▶ Dataset
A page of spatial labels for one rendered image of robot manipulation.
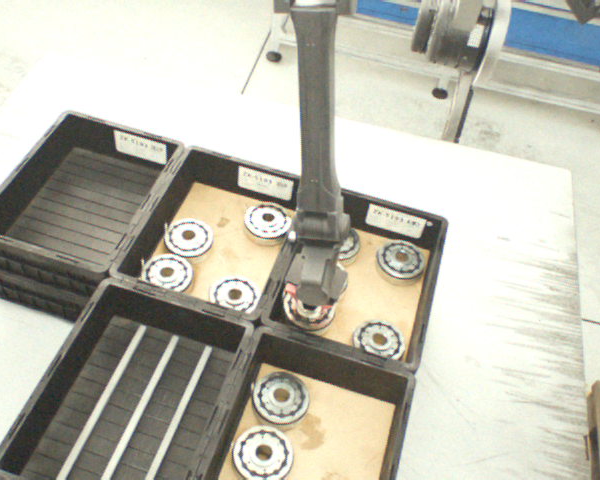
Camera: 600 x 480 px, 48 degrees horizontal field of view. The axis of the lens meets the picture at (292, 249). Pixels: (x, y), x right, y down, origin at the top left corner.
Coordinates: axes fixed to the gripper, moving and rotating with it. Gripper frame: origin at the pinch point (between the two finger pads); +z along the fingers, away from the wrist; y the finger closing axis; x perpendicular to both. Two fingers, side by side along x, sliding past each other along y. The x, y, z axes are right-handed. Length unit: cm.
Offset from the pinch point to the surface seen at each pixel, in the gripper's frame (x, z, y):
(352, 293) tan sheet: 10.6, 7.9, 6.7
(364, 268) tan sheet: 18.0, 8.3, 7.2
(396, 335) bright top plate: 2.4, 4.2, 17.7
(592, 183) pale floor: 171, 99, 85
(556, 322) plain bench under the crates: 32, 21, 53
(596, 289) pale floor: 110, 95, 91
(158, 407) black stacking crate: -28.1, 6.4, -18.2
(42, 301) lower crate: -13, 17, -54
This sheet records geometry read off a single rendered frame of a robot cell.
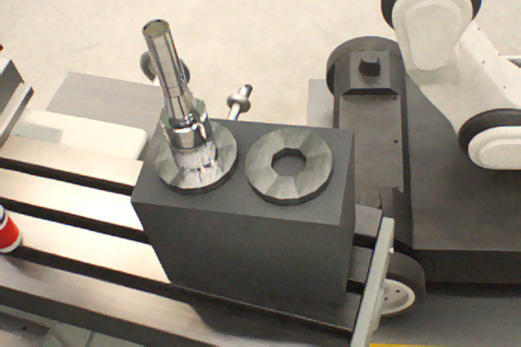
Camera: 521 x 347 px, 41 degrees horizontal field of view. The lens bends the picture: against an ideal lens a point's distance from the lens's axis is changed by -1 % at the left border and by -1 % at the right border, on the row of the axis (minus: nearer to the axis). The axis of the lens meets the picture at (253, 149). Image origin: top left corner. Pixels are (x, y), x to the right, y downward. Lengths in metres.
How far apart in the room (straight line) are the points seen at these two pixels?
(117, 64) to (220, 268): 1.75
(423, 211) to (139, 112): 0.56
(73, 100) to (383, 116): 0.62
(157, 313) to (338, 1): 1.85
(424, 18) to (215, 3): 1.68
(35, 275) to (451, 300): 0.83
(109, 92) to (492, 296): 0.85
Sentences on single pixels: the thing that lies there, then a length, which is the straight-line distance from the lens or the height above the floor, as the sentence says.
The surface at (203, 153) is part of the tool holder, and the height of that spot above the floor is 1.15.
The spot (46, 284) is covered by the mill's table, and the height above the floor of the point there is 0.93.
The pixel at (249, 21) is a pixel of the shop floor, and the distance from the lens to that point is 2.54.
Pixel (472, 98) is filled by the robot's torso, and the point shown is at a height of 0.78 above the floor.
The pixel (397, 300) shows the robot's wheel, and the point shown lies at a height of 0.45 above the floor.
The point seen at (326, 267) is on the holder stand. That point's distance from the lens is 0.77.
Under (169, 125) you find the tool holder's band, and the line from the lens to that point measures 0.68.
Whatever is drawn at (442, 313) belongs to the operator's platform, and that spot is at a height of 0.40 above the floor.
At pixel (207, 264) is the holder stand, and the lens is 0.82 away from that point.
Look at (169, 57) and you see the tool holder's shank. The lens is 0.62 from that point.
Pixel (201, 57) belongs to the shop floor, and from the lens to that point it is 2.45.
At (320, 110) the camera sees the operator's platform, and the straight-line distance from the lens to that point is 1.71.
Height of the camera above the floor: 1.71
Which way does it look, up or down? 53 degrees down
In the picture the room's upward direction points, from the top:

▶ Instructions to follow
Copy all lines above containing the string "shop".

▶ Written reply
The pixel at (249, 21) is a pixel of the shop floor, and the distance from the lens to that point is 2.54.
Pixel (201, 57) belongs to the shop floor, and from the lens to that point it is 2.45.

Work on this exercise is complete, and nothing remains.